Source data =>
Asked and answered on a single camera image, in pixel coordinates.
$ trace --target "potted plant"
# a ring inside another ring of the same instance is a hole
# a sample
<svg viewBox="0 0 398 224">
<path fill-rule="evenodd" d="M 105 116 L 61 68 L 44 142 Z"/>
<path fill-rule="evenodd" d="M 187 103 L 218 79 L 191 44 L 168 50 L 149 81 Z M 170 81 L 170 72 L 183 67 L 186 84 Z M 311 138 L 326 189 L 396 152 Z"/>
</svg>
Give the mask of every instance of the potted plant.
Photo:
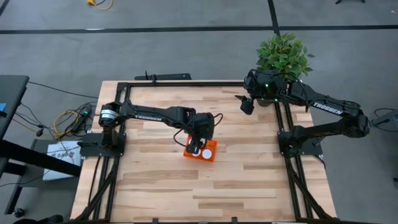
<svg viewBox="0 0 398 224">
<path fill-rule="evenodd" d="M 301 40 L 295 40 L 294 34 L 274 35 L 272 39 L 261 42 L 260 49 L 257 49 L 259 60 L 258 70 L 274 70 L 284 78 L 295 82 L 312 68 L 308 66 L 307 57 L 314 57 L 308 54 L 307 47 L 303 46 Z"/>
</svg>

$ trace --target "wooden tabletop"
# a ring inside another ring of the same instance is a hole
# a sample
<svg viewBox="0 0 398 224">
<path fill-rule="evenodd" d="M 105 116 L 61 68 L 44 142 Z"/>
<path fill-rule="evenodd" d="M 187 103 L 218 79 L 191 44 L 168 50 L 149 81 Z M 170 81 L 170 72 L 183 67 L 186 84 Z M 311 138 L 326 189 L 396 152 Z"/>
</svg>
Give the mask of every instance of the wooden tabletop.
<svg viewBox="0 0 398 224">
<path fill-rule="evenodd" d="M 94 132 L 101 132 L 101 105 L 114 101 L 118 82 L 102 84 Z M 128 120 L 112 222 L 151 222 L 152 218 L 161 222 L 228 222 L 231 217 L 247 222 L 294 221 L 285 163 L 277 143 L 275 108 L 256 103 L 248 116 L 239 109 L 241 103 L 234 95 L 246 95 L 246 90 L 227 86 L 132 88 L 130 100 L 135 105 L 186 106 L 197 112 L 223 113 L 224 119 L 215 128 L 213 139 L 218 141 L 218 152 L 213 163 L 183 157 L 184 148 L 172 138 L 178 130 L 154 121 Z M 313 125 L 304 107 L 291 106 L 291 110 L 295 125 Z M 181 142 L 186 139 L 184 133 L 177 138 Z M 327 213 L 335 216 L 323 164 L 313 156 L 302 156 L 302 160 L 309 191 Z M 88 203 L 96 161 L 89 158 L 83 163 L 71 218 Z M 94 192 L 100 172 L 101 163 Z M 100 217 L 104 217 L 105 199 Z M 302 200 L 300 204 L 304 217 Z"/>
</svg>

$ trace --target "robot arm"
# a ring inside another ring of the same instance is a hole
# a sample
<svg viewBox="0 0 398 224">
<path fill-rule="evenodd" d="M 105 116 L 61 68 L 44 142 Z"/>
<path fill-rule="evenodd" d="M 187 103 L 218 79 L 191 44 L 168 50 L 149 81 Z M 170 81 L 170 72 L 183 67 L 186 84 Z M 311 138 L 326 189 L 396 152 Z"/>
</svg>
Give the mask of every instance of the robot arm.
<svg viewBox="0 0 398 224">
<path fill-rule="evenodd" d="M 360 105 L 351 101 L 337 100 L 330 96 L 315 92 L 300 80 L 292 82 L 283 79 L 276 73 L 262 73 L 251 70 L 244 79 L 244 88 L 250 94 L 236 96 L 242 101 L 241 109 L 246 114 L 253 112 L 254 99 L 268 102 L 290 103 L 297 106 L 309 106 L 332 113 L 342 118 L 330 124 L 303 128 L 294 126 L 292 140 L 304 142 L 309 138 L 323 138 L 343 134 L 351 138 L 361 138 L 369 133 L 368 118 L 363 115 Z"/>
<path fill-rule="evenodd" d="M 103 128 L 102 145 L 116 145 L 118 133 L 115 127 L 131 118 L 163 122 L 167 126 L 184 130 L 192 137 L 187 151 L 194 154 L 206 144 L 201 142 L 201 139 L 207 141 L 213 138 L 215 127 L 214 116 L 211 113 L 196 113 L 193 108 L 182 106 L 167 109 L 151 108 L 133 105 L 130 100 L 124 103 L 112 102 L 102 106 L 99 117 L 99 125 Z"/>
</svg>

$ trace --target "orange container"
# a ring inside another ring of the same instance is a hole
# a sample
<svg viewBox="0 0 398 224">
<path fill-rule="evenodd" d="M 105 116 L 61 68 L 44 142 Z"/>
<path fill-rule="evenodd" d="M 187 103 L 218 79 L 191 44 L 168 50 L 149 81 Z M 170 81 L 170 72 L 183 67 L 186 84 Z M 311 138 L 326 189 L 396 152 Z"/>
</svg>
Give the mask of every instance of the orange container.
<svg viewBox="0 0 398 224">
<path fill-rule="evenodd" d="M 188 136 L 187 145 L 191 141 L 191 136 Z M 187 152 L 187 149 L 184 150 L 184 156 L 190 159 L 198 159 L 206 162 L 214 162 L 217 153 L 217 141 L 215 140 L 207 140 L 207 145 L 199 150 L 198 154 L 191 154 Z"/>
</svg>

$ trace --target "black bracket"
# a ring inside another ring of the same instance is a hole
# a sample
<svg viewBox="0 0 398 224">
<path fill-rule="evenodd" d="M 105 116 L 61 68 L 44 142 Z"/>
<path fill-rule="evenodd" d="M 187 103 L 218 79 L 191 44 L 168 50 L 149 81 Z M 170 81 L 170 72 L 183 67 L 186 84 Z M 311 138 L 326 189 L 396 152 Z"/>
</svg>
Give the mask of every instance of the black bracket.
<svg viewBox="0 0 398 224">
<path fill-rule="evenodd" d="M 128 83 L 118 83 L 118 87 L 116 87 L 116 91 L 121 92 L 122 90 L 127 89 L 128 86 L 129 86 Z"/>
<path fill-rule="evenodd" d="M 5 118 L 7 116 L 7 113 L 4 111 L 0 111 L 0 117 Z"/>
<path fill-rule="evenodd" d="M 280 153 L 287 157 L 295 157 L 297 155 L 322 155 L 322 148 L 320 142 L 323 138 L 310 138 L 302 143 L 302 147 L 295 147 L 295 144 L 290 142 L 292 133 L 281 131 L 278 133 L 278 142 Z"/>
<path fill-rule="evenodd" d="M 232 224 L 238 224 L 238 218 L 232 217 Z"/>
<path fill-rule="evenodd" d="M 80 154 L 82 157 L 90 156 L 108 156 L 108 157 L 118 157 L 123 156 L 124 146 L 126 145 L 126 133 L 120 134 L 118 137 L 117 146 L 110 148 L 105 148 L 101 145 L 102 134 L 100 133 L 90 133 L 81 138 L 81 142 L 78 145 L 81 147 Z"/>
<path fill-rule="evenodd" d="M 161 75 L 148 75 L 147 71 L 145 71 L 145 75 L 137 76 L 134 78 L 135 80 L 152 80 L 152 84 L 156 85 L 157 80 L 192 80 L 191 74 L 189 73 L 176 73 L 176 74 L 161 74 Z"/>
</svg>

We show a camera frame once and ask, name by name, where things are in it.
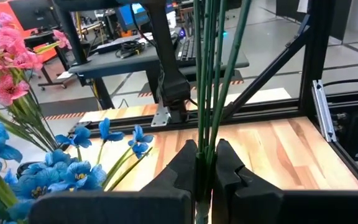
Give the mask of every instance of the keyboard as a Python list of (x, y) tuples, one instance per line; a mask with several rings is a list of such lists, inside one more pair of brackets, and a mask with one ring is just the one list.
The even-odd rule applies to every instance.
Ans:
[(184, 42), (178, 44), (176, 58), (179, 67), (196, 65), (196, 43), (194, 37), (188, 37)]

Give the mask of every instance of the wooden tabletop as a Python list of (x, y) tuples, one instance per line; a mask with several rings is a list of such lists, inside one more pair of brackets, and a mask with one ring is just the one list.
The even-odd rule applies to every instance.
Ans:
[[(156, 109), (157, 105), (145, 105), (95, 111), (86, 113), (81, 121), (150, 115)], [(154, 135), (151, 153), (116, 190), (140, 190), (161, 172), (187, 139), (197, 142), (198, 138), (197, 129), (151, 134)], [(221, 138), (230, 142), (248, 169), (281, 189), (358, 190), (357, 179), (306, 117), (221, 126), (218, 139)], [(104, 170), (114, 165), (128, 148), (130, 139), (132, 136), (126, 136), (123, 141), (106, 143), (101, 161)], [(91, 147), (81, 149), (81, 153), (84, 160), (94, 165), (101, 140), (92, 139), (92, 143)], [(76, 156), (74, 148), (67, 150)], [(135, 161), (135, 157), (129, 159), (123, 170)]]

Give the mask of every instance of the bouquet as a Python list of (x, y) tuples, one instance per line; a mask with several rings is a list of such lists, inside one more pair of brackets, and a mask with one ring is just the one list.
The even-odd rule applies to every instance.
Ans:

What needs to be done =>
Exactly and only the lines from the line containing "Give the mask of every instance of the wooden tabletop as" through the last line of the entries should be copied, both ends included.

Answer =>
Give the mask of every instance of the wooden tabletop as a Python list of (x, y) tuples, one instance per line; a mask with several rings is a list of such lists, inside one more pair of brackets, and a mask with one ring is just the one list.
The even-odd rule applies to every instance.
Ans:
[[(156, 109), (157, 105), (145, 105), (95, 111), (86, 113), (81, 121), (150, 115)], [(154, 135), (151, 153), (116, 190), (140, 190), (161, 172), (187, 139), (197, 142), (198, 138), (197, 129), (151, 134)], [(221, 138), (230, 142), (248, 169), (281, 189), (358, 190), (357, 179), (306, 117), (221, 126), (218, 139)], [(104, 170), (114, 165), (128, 148), (130, 139), (132, 136), (126, 136), (123, 141), (106, 143), (101, 161)], [(91, 147), (81, 149), (81, 153), (84, 160), (94, 165), (101, 140), (92, 139), (92, 143)], [(76, 156), (74, 148), (67, 150)], [(135, 161), (135, 157), (129, 159), (123, 170)]]

Give the mask of every instance of the bouquet as a Python list of (x, y) tuples, one instance per line; a mask with several rings is a list of such lists, inside one more pair of brackets, and a mask with one ring is just the one list.
The even-odd rule applies to every instance.
Ans:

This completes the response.